これまで数多くのプロや上級者に愛用されてきたクリーブランド RTX ウエッジ。その最新モデルとなる『RTX ZIPCORE(ローテックス ジップコア)ウエッジ』がこのたび発売された。国内外のツアープロたちが、一目見て使用を開始したという同モデルには、どんな新技術が搭載されているのか? また、それが生まれるまでの経緯とは? アメリカのエンジニアと連携し、開発を統括した住友ゴム工業㈱スポーツ事業本部商品開発部の芦野武史に聞いた。

 従来モデルと同様、クリーブランド発祥の地であるアメリカで考案された製品コンセプトに、日本のユーザーのニーズなどを加味し、いわば日米共同で開発された『クリーブランドRTX ZIPCOREウエッジ』(以下、RTX ZIPCORE)。プロ・上級者から高く評価された「RTX-4ウエッジ」の後継モデルだ。
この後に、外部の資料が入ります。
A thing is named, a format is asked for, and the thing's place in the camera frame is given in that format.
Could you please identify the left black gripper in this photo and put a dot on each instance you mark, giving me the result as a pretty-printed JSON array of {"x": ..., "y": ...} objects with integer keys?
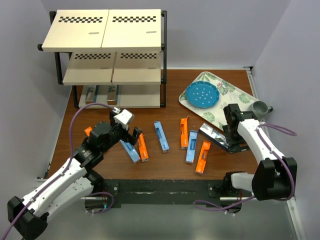
[{"x": 127, "y": 137}]

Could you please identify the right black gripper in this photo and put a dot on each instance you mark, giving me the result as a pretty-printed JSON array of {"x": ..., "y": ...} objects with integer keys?
[{"x": 234, "y": 146}]

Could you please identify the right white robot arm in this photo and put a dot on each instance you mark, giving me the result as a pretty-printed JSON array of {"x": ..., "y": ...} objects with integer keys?
[{"x": 275, "y": 176}]

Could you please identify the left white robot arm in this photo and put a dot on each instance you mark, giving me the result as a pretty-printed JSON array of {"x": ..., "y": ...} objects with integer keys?
[{"x": 30, "y": 214}]

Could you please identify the beige three-tier shelf rack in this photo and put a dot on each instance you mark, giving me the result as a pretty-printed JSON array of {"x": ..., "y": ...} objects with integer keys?
[{"x": 111, "y": 47}]

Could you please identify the floral rectangular serving tray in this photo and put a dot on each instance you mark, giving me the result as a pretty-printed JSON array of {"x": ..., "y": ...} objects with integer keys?
[{"x": 229, "y": 94}]

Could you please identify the orange toothpaste box centre-left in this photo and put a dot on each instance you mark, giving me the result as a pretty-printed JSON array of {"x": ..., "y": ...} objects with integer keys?
[{"x": 142, "y": 148}]

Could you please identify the blue toothpaste box left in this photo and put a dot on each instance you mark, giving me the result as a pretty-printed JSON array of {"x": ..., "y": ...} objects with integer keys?
[{"x": 131, "y": 151}]

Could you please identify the blue toothpaste box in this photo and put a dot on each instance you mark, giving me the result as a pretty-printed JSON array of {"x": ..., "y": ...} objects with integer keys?
[
  {"x": 161, "y": 136},
  {"x": 131, "y": 151},
  {"x": 191, "y": 149}
]

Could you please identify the grey ceramic mug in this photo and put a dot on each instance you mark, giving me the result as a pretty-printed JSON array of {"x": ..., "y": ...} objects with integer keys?
[{"x": 260, "y": 109}]

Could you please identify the blue dotted plate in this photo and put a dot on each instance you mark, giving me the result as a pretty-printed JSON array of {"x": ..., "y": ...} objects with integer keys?
[{"x": 202, "y": 94}]

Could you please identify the orange toothpaste box far left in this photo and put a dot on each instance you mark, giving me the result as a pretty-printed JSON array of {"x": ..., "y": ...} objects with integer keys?
[{"x": 88, "y": 130}]

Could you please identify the blue toothpaste box centre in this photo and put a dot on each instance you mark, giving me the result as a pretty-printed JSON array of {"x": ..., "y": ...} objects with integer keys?
[{"x": 161, "y": 136}]

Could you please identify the orange toothpaste box centre-right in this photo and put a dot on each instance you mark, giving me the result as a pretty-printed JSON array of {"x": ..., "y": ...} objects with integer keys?
[{"x": 184, "y": 136}]

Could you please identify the blue toothpaste box right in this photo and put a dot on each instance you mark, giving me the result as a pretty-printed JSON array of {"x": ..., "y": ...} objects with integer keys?
[{"x": 191, "y": 149}]

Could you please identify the orange toothpaste box right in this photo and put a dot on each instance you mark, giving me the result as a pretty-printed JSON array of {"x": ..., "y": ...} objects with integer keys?
[{"x": 201, "y": 163}]

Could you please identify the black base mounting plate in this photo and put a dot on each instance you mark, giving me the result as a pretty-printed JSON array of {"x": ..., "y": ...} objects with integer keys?
[{"x": 167, "y": 192}]

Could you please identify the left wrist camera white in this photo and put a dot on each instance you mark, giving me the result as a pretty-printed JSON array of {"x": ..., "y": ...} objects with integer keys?
[{"x": 123, "y": 117}]

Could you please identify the aluminium frame rail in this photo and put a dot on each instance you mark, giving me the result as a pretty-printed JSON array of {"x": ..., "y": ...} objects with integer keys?
[{"x": 253, "y": 220}]
「RTX-4は、高いスピン性能のほか、ヘッド形状やソールグラインドを前作から大きく変えたことで、プロ・上級者からの要求に応えることができました。そのため、アメリカ人エンジニアたちとは、“RTX-4のベースは踏襲しつつ、パフォーマンスを上げよう”という話をしました。それがRTX ZIPCOREの開発のスタートでした」(芦野)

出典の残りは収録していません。